What you need to do:
An exact reproduction of all the entries is the expected answer.

-- Data records follows --

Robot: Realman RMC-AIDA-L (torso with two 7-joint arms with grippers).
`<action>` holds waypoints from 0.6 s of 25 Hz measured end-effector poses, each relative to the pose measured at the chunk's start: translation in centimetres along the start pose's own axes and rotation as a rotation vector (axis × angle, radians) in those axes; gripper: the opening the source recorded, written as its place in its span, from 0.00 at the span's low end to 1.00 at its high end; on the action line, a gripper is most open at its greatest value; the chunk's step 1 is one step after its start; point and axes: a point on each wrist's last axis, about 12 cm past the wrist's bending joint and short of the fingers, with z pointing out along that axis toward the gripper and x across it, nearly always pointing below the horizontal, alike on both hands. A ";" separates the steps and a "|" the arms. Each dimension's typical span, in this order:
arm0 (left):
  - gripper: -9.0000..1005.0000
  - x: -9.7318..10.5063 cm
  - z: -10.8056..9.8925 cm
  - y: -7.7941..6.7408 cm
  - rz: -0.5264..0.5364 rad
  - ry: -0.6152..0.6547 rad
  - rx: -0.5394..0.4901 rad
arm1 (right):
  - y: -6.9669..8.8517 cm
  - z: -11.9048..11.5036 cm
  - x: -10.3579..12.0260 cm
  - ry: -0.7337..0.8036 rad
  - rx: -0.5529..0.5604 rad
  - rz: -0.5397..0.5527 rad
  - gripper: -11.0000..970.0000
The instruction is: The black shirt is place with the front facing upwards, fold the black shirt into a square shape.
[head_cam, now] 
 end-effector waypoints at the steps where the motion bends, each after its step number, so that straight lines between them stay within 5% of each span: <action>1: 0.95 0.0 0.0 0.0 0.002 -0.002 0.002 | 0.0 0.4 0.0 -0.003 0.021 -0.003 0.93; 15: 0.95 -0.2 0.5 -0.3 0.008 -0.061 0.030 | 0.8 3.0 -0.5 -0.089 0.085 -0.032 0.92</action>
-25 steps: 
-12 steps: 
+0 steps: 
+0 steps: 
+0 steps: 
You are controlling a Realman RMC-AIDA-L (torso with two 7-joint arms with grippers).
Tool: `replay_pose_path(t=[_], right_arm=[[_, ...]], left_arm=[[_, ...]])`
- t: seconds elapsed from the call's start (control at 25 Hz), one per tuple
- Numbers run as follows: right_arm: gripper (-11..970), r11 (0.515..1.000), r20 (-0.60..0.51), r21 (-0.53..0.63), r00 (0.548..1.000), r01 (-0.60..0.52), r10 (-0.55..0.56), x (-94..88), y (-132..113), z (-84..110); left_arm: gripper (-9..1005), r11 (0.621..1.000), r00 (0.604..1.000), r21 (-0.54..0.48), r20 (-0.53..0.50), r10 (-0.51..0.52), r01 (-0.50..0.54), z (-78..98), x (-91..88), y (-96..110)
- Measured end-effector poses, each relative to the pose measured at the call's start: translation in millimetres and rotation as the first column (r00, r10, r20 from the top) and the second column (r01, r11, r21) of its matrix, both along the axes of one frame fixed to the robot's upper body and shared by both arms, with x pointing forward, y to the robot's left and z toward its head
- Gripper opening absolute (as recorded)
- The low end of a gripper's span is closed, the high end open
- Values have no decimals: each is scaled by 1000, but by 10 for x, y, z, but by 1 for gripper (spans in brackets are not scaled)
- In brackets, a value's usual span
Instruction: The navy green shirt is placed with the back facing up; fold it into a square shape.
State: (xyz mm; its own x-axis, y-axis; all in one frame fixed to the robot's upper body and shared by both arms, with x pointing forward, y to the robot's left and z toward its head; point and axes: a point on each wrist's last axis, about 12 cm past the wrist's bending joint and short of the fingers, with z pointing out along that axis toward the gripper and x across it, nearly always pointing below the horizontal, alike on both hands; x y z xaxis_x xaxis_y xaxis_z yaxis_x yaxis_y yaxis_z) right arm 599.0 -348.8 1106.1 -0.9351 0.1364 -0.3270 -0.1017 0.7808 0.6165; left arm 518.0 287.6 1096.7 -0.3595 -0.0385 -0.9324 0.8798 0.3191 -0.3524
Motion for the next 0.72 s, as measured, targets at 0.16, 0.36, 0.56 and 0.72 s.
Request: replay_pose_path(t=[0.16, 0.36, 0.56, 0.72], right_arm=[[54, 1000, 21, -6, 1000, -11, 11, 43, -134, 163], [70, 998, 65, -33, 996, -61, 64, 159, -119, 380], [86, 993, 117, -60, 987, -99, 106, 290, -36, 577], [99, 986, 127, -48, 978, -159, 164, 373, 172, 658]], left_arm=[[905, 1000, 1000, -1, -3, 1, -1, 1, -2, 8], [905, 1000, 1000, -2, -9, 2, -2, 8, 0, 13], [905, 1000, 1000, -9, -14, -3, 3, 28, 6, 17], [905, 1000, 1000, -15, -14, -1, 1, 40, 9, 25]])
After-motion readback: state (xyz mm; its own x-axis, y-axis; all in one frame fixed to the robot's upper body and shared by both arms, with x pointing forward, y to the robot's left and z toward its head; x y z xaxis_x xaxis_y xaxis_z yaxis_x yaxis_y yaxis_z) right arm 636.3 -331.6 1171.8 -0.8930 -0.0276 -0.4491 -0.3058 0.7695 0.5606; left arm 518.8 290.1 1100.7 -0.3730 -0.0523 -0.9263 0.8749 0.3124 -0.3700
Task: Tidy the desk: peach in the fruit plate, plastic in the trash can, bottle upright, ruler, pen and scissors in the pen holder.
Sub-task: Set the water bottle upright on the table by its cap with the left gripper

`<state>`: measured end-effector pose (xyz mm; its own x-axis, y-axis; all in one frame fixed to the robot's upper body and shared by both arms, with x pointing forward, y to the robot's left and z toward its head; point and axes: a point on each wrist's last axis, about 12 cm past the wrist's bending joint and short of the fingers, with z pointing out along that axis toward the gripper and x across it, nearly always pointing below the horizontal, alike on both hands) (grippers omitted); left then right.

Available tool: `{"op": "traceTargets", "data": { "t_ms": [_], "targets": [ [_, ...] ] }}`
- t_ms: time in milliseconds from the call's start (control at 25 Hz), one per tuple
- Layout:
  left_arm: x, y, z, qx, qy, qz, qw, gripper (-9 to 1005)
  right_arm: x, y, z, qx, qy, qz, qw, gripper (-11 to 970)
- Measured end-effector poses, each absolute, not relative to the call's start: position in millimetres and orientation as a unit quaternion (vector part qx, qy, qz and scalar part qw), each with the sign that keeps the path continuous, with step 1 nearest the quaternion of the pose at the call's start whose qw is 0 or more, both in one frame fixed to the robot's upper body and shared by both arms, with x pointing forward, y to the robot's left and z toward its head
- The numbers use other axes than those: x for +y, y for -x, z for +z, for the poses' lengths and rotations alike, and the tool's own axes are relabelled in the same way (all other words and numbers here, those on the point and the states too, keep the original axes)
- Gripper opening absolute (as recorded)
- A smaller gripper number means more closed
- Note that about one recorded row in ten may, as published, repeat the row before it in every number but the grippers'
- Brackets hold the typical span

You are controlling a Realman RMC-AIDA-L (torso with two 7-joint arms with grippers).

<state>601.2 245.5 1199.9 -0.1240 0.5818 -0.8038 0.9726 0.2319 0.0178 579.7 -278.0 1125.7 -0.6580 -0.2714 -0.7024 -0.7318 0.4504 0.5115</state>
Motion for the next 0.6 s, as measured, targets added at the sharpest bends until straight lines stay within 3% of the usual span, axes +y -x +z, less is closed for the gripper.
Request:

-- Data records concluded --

Answer box:
Robot: Realman RMC-AIDA-L (torso with two 7-joint arms with grippers).
`<action>` holds waypoints from 0.6 s of 25 Hz measured end-effector poses, each relative to the pose measured at the chunk's start: translation in centimetres along the start pose's own axes and rotation as a rotation vector (axis × angle, radians) in those axes; gripper: the opening the source recorded, written as its place in its span, from 0.00 at the span's low end to 1.00 at its high end; on the action line, a gripper is most open at its greatest value; the chunk's step 1 is one step after its start; point and axes: a point on each wrist's last axis, about 12 cm past the wrist's bending joint and short of the fingers, with z pointing out along that axis toward the gripper and x across it, nearly always pointing below the horizontal, alike on both hands. A ";" separates the steps and a "|" the arms. Each dimension's typical span, in this order:
arm0 (left):
  - gripper: -9.0000..1005.0000
  - x: -9.7318..10.5063 cm
  - z: -10.8056..9.8925 cm
  - y: -7.7941..6.7408 cm
  - rz: -0.5264..0.5364 rad
  - ry: -0.6152..0.6547 rad
  - rx: -0.5394..0.4901 rad
arm1 (right):
  - y: -6.9669..8.8517 cm
  - z: -11.9048..11.5036 cm
  - x: -10.3579..12.0260 cm
  - ry: -0.7337..0.8036 rad
  - rx: -0.5529..0.5604 rad
  - rz: -0.5397..0.5527 rad
  - gripper: -11.0000..970.0000
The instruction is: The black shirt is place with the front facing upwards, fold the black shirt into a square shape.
[head_cam, now] 
 end-effector waypoints at the steps where the motion bends, each after its step number, so that straight lines between them stay within 5% of each span: <action>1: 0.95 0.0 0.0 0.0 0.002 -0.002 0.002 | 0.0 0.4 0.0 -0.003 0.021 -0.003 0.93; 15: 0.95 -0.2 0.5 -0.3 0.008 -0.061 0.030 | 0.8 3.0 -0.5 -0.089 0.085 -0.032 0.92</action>
-25 steps: 
-12 steps: 
+0 steps: 
+0 steps: 
+0 steps: 
You are controlling a Realman RMC-AIDA-L (torso with two 7-joint arms with grippers).
Tool: `replay_pose_path(t=[_], right_arm=[[_, ...]], left_arm=[[_, ...]])`
- t: seconds elapsed from the call's start (control at 25 Hz), one per tuple
- Numbers run as follows: right_arm: gripper (-11..970), r11 (0.515..1.000), r20 (-0.60..0.51), r21 (-0.53..0.63), r00 (0.548..1.000), r01 (-0.60..0.52), r10 (-0.55..0.56), x (-94..88), y (-132..113), z (-84..110); left_arm: gripper (-9..1005), r11 (0.621..1.000), r00 (0.604..1.000), r21 (-0.54..0.48), r20 (-0.53..0.50), r10 (-0.51..0.52), r01 (-0.50..0.54), z (-78..98), x (-91..88), y (-96..110)
- Measured end-effector poses, each relative to the pose measured at the call's start: translation in millimetres and rotation as the first column (r00, r10, r20 from the top) and the second column (r01, r11, r21) of its matrix, both along the axes of one frame fixed to the robot's upper body and shared by both arms, with x pointing forward, y to the robot's left and z toward its head
- Gripper opening absolute (as recorded)
- The low end of a gripper's span is closed, the high end open
- Values have no decimals: each is scaled by 1000, but by 10 for x, y, z, but by 1 for gripper (spans in brackets are not scaled)
- In brackets, a value's usual span
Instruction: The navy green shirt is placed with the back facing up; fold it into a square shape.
State: (xyz mm; its own x-axis, y-axis; all in one frame fixed to the robot's upper body and shared by both arms, with x pointing forward, y to the robot's left and z toward its head; point and axes: a point on each wrist's last axis, about 12 cm past the wrist's bending joint and short of the fingers, with z pointing out along that axis toward the gripper and x across it, nearly always pointing below the horizontal, alike on both hands; x y z xaxis_x xaxis_y xaxis_z yaxis_x yaxis_y yaxis_z) right arm 599.0 -348.8 1106.1 -0.9351 0.1364 -0.3270 -0.1017 0.7808 0.6165; left arm 518.0 287.6 1096.7 -0.3595 -0.0385 -0.9324 0.8798 0.3191 -0.3524
Motion for the next 0.72 s, as measured, targets at 0.16, 0.36, 0.56 and 0.72 s.
Request: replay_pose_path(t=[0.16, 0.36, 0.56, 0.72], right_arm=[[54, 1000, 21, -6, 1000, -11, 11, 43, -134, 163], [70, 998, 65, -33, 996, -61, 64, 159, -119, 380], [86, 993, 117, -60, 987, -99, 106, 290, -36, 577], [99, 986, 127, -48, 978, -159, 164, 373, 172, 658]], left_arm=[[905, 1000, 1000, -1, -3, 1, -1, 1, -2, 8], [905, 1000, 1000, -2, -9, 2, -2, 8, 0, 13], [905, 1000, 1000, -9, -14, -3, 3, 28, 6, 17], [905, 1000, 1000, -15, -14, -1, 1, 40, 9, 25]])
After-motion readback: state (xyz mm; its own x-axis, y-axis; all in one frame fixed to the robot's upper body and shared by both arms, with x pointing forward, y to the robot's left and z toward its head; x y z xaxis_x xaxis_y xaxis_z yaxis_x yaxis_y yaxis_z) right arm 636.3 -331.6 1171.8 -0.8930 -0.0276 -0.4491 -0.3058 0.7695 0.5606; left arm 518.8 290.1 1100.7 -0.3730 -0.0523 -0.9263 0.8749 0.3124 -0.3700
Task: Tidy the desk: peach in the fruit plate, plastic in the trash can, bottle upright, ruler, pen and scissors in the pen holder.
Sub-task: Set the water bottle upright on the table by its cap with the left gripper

`<state>`: measured end-effector pose (xyz mm; its own x-axis, y-axis; all in one frame fixed to the robot's upper body and shared by both arms, with x pointing forward, y to the robot's left and z toward its head; point and axes: a point on each wrist's last axis, about 12 cm past the wrist's bending joint and short of the fingers, with z pointing out along that axis toward the gripper and x across it, nearly always pointing below the horizontal, alike on both hands) (grippers omitted); left then right.

Available tool: `{"op": "traceTargets", "data": { "t_ms": [_], "targets": [ [_, ...] ] }}`
- t_ms: time in milliseconds from the call's start (control at 25 Hz), one per tuple
- Layout:
  left_arm: x, y, z, qx, qy, qz, qw, gripper (-9 to 1005)
  right_arm: x, y, z, qx, qy, qz, qw, gripper (-11 to 970)
- Measured end-effector poses, each absolute, not relative to the call's start: position in millimetres and orientation as a unit quaternion (vector part qx, qy, qz and scalar part qw), each with the sign that keeps the path continuous, with step 1 nearest the quaternion of the pose at the call's start whose qw is 0 or more, both in one frame fixed to the robot's upper body and shared by both arms, with x pointing forward, y to the robot's left and z toward its head
- The numbers use other axes than those: x for +y, y for -x, z for +z, for the poses' lengths and rotations alike, and the tool's own axes are relabelled in the same way (all other words and numbers here, those on the point and the states too, keep the original axes)
- Gripper opening absolute (as recorded)
- A smaller gripper number means more closed
- Note that about one recorded row in ten may, as published, repeat the row before it in every number but the grippers'
- Brackets hold the typical span

You are controlling a Realman RMC-AIDA-L (torso with two 7-joint arms with grippers).

<state>601.2 245.5 1199.9 -0.1240 0.5818 -0.8038 0.9726 0.2319 0.0178 579.7 -278.0 1125.7 -0.6580 -0.2714 -0.7024 -0.7318 0.4504 0.5115</state>
Motion for the next 0.6 s, as measured, targets added at the sharpest bends until straight lines stay within 3% of the usual span, axes +y -x +z, less is closed for the gripper.
Request:

That wraps up the answer.